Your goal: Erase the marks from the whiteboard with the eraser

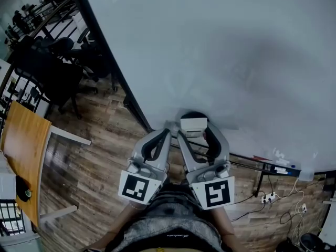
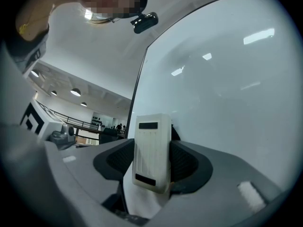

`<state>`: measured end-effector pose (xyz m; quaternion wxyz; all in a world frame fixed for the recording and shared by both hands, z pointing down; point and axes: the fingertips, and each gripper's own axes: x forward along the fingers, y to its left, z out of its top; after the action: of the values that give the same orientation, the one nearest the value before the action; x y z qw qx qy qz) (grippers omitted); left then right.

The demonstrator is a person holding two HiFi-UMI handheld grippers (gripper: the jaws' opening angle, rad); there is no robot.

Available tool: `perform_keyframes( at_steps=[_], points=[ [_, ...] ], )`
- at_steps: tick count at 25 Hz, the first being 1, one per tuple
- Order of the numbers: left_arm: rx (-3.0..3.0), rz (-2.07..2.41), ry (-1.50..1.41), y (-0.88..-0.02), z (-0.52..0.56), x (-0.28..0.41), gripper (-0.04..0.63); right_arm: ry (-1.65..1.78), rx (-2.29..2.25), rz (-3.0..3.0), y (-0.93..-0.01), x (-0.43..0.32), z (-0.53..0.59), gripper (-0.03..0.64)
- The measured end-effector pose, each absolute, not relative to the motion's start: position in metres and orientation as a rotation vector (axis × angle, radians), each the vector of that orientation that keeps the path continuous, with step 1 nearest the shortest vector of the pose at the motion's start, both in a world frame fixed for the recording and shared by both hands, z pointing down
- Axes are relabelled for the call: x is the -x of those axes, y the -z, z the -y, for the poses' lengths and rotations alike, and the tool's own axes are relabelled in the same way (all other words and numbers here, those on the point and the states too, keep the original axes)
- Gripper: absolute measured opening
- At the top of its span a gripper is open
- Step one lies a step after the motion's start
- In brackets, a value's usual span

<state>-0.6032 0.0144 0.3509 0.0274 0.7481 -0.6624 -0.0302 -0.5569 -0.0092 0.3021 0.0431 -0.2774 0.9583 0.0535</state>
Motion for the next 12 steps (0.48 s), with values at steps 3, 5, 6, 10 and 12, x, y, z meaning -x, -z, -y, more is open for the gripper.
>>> perform_keyframes(
  at_steps=[3,5,6,10,12],
  points=[
    [-2.307,2.027,0.101,-0.353,-0.020,0.620,0.003,-0.161,0.834,-2.935,-0.304,0.580,0.004,0.242],
    [-2.331,2.017,0.098,-0.355,-0.023,0.627,0.003,-0.161,0.825,-2.930,-0.304,0.592,0.002,0.242],
    [-2.346,2.013,0.095,-0.356,-0.024,0.630,0.003,-0.162,0.820,-2.927,-0.304,0.597,0.001,0.242],
    [-2.316,2.006,0.104,-0.356,-0.028,0.650,0.003,-0.170,0.794,-2.927,-0.305,0.623,-0.004,0.242],
    [-2.319,2.015,0.104,-0.356,-0.030,0.662,0.003,-0.169,0.783,-2.933,-0.307,0.635,-0.006,0.242]
  ],
)
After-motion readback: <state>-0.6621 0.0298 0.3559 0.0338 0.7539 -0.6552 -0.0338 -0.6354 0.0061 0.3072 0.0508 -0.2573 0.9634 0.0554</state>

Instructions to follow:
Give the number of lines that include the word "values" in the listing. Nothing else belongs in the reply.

Answer section:
2